The output should be limited to the line holding "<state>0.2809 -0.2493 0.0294" and the lines after it through the end of the entries, each restated exactly.

Items from a data source:
/---
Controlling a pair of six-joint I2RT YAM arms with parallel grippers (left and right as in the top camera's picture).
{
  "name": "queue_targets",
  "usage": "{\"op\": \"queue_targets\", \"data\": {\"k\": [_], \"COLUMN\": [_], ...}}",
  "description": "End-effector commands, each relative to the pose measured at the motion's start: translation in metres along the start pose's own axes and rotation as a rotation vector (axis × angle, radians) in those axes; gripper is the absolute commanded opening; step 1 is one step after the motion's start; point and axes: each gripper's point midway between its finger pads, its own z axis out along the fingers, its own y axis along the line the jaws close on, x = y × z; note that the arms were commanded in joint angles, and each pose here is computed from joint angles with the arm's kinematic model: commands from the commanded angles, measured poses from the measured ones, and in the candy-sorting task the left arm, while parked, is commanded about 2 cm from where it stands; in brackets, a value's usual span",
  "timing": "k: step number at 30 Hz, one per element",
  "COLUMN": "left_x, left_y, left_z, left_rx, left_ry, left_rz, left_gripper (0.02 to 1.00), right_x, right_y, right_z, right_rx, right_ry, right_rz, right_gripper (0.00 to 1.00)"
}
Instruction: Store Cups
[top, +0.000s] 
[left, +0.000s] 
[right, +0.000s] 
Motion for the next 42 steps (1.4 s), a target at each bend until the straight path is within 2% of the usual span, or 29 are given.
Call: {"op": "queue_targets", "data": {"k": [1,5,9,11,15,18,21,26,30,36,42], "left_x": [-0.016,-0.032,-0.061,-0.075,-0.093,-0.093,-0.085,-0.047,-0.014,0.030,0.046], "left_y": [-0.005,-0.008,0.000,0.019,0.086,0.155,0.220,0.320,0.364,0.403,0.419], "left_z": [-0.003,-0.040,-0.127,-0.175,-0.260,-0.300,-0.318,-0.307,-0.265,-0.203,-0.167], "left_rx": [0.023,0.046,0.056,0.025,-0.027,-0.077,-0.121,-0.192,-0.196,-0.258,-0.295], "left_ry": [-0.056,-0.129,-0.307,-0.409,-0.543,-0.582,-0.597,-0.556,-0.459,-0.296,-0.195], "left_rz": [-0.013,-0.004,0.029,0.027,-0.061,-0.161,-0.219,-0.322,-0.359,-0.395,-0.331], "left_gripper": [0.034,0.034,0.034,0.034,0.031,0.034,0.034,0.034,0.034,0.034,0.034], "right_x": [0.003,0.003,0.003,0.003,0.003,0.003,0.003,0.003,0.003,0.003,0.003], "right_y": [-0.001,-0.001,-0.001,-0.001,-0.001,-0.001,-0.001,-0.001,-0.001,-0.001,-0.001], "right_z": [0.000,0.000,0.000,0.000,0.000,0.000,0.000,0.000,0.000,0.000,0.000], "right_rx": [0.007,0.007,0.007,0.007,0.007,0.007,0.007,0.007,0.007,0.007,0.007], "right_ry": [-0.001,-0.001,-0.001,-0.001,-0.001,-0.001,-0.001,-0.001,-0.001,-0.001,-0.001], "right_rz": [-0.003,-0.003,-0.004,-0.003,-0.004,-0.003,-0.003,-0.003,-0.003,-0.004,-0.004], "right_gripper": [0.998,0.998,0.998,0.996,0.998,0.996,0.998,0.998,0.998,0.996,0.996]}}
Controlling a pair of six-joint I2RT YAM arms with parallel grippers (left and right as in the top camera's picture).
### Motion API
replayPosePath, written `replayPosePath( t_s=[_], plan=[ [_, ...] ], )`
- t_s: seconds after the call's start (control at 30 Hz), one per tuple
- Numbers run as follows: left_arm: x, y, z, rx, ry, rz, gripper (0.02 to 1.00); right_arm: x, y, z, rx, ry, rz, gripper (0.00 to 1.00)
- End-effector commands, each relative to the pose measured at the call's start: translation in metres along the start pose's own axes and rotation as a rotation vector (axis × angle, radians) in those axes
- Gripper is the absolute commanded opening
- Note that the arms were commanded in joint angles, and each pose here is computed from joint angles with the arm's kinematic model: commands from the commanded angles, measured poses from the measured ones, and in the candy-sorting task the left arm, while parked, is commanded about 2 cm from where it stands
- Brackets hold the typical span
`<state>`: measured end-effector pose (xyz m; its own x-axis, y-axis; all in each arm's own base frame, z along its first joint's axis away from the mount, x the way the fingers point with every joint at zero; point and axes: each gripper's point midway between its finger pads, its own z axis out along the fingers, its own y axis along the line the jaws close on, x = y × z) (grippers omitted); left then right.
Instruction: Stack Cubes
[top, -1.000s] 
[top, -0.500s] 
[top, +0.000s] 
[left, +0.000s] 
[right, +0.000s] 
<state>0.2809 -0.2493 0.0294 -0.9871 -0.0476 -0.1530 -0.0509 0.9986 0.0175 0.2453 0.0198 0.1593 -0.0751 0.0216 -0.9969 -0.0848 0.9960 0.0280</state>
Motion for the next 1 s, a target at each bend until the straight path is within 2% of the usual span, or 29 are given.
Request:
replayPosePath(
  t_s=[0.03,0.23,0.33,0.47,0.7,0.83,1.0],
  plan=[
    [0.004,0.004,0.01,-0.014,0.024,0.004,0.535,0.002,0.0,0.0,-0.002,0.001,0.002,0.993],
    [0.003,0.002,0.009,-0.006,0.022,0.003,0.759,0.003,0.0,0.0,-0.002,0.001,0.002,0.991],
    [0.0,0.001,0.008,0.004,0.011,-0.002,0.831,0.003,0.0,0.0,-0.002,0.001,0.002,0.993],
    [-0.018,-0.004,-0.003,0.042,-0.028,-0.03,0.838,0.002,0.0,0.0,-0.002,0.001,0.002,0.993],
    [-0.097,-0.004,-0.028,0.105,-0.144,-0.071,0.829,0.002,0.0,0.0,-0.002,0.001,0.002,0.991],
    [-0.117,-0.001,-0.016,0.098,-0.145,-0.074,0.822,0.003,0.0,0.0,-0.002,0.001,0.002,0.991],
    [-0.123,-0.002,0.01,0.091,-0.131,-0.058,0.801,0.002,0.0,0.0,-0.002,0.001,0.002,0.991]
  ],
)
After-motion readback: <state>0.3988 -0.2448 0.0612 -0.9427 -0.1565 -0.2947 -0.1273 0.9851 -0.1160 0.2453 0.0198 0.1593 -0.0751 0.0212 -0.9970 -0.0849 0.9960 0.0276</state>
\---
» Output
<state>0.2809 -0.2493 0.0294 -0.9871 -0.0476 -0.1530 -0.0509 0.9986 0.0175 0.2453 0.0198 0.1593 -0.0751 0.0216 -0.9969 -0.0848 0.9960 0.0280</state>
Motion for the next 1 s, a target at each bend until the straight path is within 2% of the usual span, or 29 are given.
Request:
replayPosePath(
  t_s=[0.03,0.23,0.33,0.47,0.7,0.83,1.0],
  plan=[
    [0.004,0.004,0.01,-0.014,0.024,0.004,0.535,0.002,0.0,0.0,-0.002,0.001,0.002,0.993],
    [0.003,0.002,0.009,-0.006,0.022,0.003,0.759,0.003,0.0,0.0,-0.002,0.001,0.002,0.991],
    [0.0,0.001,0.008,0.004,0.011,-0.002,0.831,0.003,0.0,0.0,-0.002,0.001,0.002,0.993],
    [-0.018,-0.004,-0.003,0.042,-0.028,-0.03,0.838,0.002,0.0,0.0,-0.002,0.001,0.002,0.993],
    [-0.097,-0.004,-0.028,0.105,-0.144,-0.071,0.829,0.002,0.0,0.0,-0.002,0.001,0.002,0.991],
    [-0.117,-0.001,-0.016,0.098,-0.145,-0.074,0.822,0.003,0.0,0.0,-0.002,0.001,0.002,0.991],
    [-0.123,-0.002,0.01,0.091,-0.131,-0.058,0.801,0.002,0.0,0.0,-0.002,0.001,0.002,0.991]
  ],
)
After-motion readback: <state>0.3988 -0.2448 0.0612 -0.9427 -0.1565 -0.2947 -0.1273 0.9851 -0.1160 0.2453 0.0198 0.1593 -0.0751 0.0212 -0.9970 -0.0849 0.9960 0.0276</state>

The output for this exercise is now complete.